Handling Missing Data in Pandas (Simplified):

Real-world data often has missing or incomplete values. Pandas handles this using two main ways:

Masking: A separate array marks values as missing (uses more memory).

Sentinel Values: A special value (like NaN or None) marks missing entries (saves space but limits data range).

Pandas relies on NumPy, which doesn't support missing values for all data types.
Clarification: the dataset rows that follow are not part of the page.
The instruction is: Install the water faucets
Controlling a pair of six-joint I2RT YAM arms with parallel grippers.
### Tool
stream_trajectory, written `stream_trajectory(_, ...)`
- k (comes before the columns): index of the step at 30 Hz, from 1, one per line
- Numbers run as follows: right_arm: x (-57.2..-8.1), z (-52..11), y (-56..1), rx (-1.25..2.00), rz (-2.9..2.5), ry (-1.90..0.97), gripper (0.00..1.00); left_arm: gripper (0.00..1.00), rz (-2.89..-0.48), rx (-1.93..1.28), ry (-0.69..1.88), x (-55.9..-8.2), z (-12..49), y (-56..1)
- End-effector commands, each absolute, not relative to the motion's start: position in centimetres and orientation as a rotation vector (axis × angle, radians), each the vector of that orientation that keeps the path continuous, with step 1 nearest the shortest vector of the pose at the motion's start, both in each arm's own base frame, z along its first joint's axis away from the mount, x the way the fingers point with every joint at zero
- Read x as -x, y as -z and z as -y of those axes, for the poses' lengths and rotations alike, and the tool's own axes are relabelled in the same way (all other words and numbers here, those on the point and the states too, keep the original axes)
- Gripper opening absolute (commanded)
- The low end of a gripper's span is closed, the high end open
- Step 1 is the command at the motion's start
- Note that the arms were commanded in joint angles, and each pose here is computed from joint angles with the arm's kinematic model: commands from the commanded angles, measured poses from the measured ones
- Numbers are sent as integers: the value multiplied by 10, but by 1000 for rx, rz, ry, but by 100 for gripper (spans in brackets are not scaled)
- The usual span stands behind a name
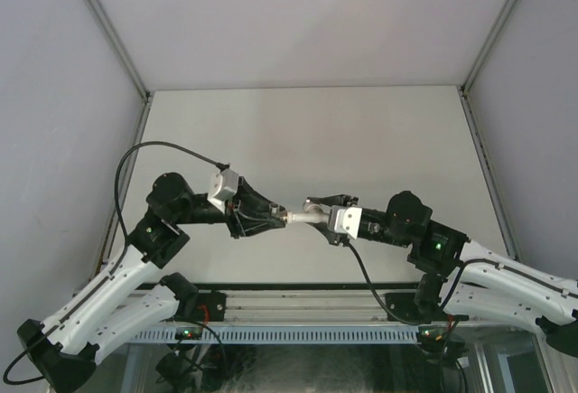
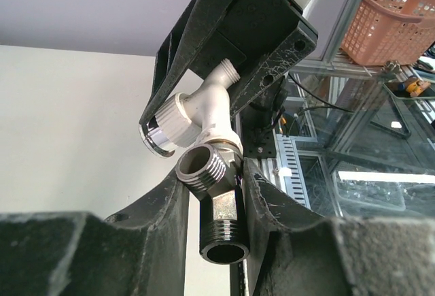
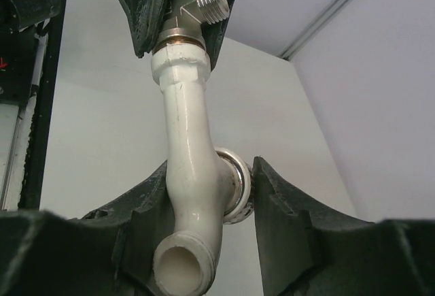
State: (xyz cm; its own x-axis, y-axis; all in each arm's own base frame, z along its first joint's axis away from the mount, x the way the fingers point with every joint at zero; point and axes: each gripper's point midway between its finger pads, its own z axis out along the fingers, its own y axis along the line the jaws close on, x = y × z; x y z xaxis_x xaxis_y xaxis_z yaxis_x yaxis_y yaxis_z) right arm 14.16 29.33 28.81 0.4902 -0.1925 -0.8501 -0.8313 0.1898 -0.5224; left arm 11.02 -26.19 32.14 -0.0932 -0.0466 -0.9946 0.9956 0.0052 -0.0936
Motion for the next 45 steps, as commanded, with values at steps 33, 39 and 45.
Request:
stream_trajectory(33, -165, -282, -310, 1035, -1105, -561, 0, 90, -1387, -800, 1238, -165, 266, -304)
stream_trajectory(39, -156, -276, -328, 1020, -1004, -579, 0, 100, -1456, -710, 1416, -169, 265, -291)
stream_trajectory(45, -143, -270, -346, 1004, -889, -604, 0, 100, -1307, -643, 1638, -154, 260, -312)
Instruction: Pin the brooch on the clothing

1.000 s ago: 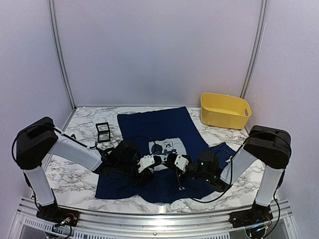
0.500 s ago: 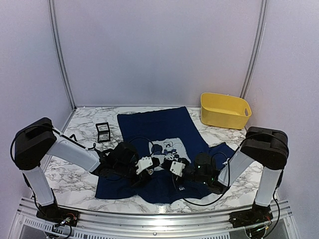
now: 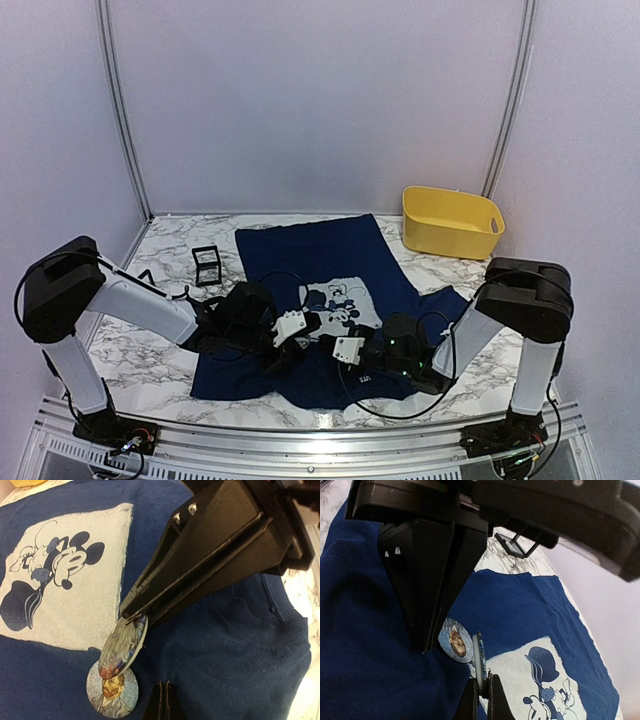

To keep things efficient, Pandas uses:

NaN for missing numeric data.

None for missing object data.

This approach balances performance and flexibility, even though it's not perfect for every case.

In [1]:
import numpy as np
import pandas as pd

# Creating a NumPy array with a None value
vals1 = np.array([1, None, 3, 4])

# None is not a number, so NumPy uses 'object' dtype to store this mixed-type array
# This means all elements are treated as general Python objects
print(vals1)
# Output: array([1, None, 3, 4], dtype=object)


# Comparing the performance of sum operation on 'object' dtype vs. 'int' dtype
for dtype in ['object', 'int']:
    print("dtype =", dtype)
    # %timeit is an IPython magic command to measure execution time
    # We use np.arange to create a large array and then sum it
    # For 'object' dtype, operations are slower because they're done in Python space
    # For 'int', operations are faster because NumPy uses optimized C code
    %timeit np.arange(1E6, dtype=dtype).sum()
    print()



# Trying to perform sum() on an array with None value
# This will raise a TypeError because Python can't add an int and None
vals1.sum()  

# Error:
# TypeError: unsupported operand type(s) for +: 'int' and 'NoneType'



[1 None 3 4]
dtype = object
48.2 ms ± 2.35 ms per loop (mean ± std. dev. of 7 runs, 10 loops each)

dtype = int
3.18 ms ± 203 μs per loop (mean ± std. dev. of 7 runs, 100 loops each)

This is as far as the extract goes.